Because of the severe consequences for unborn babies, a national campaign was started in 1969 to immunize all children in the United States and to work to eradicate rubella infection, first in the U.S. and then throughout the world. The rubella vaccine is contained in a combination vaccine called MMR, which stands for measles, mumps and rubella. All children should receive two doses of MMR, the first dose at 12-15 months of age and the second dose at 4-6 years of age.

Prior to 1969 and routine vaccinations, rubella infections would emerge as cyclic outbreaks that lasted for several years. According to the Centers for Disease Control and Prevention (CDC), during the 1962-1965 rubella epidemic, 12.5 million cases of rubella occurred in the U.S. and there were 20,000 infants born with CRS. Due to vaccination efforts, these numbers have decreased drastically. The number of reported cases of rubella in the United States has declined dramatically to a median of 11 cases annually in 2005-2011. 

The CDC now declares endemic rubella to be eradicated in the U.S., although people traveling from other countries bring it to the U.S. and the incidence continues to be monitored. People should not become complacent with this reduction, however, and the CDC cautions people to continue to have their children vaccinated.
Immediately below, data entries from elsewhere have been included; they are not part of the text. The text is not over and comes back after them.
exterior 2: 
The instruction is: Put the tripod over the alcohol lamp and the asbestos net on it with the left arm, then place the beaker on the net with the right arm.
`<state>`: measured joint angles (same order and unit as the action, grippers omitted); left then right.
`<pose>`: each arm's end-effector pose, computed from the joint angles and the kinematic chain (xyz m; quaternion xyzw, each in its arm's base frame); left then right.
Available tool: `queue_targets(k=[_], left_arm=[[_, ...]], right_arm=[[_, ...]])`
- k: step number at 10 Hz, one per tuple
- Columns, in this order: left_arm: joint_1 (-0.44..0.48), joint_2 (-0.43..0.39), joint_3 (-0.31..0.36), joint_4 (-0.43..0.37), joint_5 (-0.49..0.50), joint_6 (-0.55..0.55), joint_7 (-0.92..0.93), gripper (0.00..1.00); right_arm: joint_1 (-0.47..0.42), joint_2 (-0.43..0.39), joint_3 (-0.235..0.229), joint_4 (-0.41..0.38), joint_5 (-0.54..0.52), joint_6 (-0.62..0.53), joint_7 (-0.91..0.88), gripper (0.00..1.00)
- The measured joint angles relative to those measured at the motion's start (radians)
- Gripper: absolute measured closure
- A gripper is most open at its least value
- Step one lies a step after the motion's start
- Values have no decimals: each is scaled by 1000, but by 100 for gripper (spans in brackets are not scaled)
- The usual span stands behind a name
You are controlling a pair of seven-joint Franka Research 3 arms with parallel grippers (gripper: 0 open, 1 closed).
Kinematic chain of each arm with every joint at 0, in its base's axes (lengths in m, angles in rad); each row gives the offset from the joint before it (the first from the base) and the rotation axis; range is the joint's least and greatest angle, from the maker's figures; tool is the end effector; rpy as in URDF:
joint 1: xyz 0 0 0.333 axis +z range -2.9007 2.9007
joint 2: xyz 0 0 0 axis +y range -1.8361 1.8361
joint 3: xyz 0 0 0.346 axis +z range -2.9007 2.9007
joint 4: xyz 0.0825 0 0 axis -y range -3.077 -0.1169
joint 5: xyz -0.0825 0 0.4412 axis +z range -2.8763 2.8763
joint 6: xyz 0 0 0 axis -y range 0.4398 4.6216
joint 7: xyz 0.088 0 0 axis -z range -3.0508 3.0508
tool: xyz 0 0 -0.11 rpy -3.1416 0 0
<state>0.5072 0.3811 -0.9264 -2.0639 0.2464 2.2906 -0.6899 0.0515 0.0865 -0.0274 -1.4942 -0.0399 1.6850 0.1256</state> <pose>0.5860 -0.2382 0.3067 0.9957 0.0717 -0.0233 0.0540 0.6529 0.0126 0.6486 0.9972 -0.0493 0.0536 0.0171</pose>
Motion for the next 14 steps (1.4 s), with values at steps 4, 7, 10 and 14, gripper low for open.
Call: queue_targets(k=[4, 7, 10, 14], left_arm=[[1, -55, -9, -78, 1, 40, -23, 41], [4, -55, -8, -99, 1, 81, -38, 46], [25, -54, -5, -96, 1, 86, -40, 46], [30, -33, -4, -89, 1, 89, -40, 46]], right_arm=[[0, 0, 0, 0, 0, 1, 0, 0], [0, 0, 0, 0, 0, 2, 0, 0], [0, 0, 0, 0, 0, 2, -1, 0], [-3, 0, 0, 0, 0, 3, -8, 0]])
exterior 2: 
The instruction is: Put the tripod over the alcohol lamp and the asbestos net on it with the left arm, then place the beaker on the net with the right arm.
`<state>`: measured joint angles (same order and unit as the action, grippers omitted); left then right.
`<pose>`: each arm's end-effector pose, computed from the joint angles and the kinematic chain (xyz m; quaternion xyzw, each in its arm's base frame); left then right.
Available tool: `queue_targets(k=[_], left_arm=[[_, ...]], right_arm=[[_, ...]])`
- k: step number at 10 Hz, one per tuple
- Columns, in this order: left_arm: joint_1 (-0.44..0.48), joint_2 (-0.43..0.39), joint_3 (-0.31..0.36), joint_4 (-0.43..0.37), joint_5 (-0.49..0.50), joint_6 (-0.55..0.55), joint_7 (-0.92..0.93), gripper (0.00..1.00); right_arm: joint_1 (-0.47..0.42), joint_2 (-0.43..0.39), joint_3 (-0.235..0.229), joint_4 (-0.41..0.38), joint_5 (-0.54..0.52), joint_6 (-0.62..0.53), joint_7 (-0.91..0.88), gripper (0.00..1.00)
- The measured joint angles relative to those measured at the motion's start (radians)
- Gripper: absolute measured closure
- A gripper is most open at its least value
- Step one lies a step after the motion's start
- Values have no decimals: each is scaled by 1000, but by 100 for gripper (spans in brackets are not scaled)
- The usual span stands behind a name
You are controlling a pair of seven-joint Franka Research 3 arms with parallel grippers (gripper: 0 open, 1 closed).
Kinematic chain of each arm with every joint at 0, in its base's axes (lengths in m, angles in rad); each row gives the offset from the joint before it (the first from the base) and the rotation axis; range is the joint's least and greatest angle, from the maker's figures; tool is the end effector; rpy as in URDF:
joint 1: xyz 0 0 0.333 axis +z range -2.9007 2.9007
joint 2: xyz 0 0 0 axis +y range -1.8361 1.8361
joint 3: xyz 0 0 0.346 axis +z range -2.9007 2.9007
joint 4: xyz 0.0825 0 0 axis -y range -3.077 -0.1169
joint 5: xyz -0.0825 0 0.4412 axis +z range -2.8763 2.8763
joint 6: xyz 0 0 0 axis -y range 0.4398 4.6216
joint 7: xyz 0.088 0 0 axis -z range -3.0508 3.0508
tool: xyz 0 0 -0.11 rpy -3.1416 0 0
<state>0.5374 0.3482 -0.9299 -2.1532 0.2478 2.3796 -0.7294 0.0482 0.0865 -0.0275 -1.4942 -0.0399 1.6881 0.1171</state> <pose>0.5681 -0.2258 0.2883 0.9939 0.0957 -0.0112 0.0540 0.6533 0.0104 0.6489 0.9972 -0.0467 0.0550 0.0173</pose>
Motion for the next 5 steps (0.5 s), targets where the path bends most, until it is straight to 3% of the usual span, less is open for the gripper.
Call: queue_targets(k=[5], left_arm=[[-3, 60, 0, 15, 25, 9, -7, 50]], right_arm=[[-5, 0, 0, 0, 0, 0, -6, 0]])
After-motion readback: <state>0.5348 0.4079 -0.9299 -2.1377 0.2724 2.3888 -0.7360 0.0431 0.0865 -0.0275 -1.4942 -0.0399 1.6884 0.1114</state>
Anyone who has not received the vaccination as a child (and a few that have) may still be vulnerable to rubella infection.

Pregnant women and women considering pregnancy continue to be routinely tested for rubella antibodies to ensure that they are immune.

How is the sample collected for testing?

A blood sample is drawn from a vein in the arm of an adult or from a heelprick or the umbilical cord of a newborn.

NOTE: If undergoing medical tests makes you or someone you care for anxious, embarrassed, or even difficult to manage, you might consider reading one or more of the following articles: Coping with Test Pain, Discomfort, and Anxiety, Tips on Blood Testing, Tips to Help Children through Their Medical Tests, and Tips to Help the Elderly through Their Medical Tests.

Another article, Follow That Sample, provides a glimpse at the collection and processing of a blood sample and throat culture.

Is any test preparation needed to ensure the quality of the sample?

No test preparation is needed.

  1. What are the recommendations for rubella vaccination?

    The rubella vaccine is contained in a combination vaccine called MMR, which stands for measles, mumps and rubella. Since all three of these are common viral illnesses, they are contained within one vaccine. Measles is also known as rubeola and is different from Rubella (German Measles). All children should receive two doses of MMR, the first dose at 12-15 months of age and the second dose at 4-6 years of age.

  2. Should pregnant women be vaccinated for rubella?

    The rubella vaccine should not be given to a pregnant woman, and a woman should avoid getting pregnant for at least one month after getting vaccinated.

  3. Does the vaccine have any risks?

    The vaccine contains a live virus that has been altered so it promotes an antibody response but does not cause a rubella infection. Some people may have a rash that lasts 2-3 weeks after vaccination and pain in their joints, especially their hands and wrists. Side effects are rarely seen in young children who get the vaccine. People who have suppressed immune systems, such as those with HIV/AIDS and those with cancer who are undergoing chemotherapy, should consult with their healthcare providers before getting a rubella vaccine.

  4. How soon after exposure to the virus do symptoms appear?

    Symptoms are not always noticeable, but if they do appear, the rash usually begins 12-23 days after coming in contact with an infectious person. A person is usually infectious about a week before the rash is visible and for 1-2 weeks afterwards. A newborn who was infected during pregnancy may remain infectious for several months.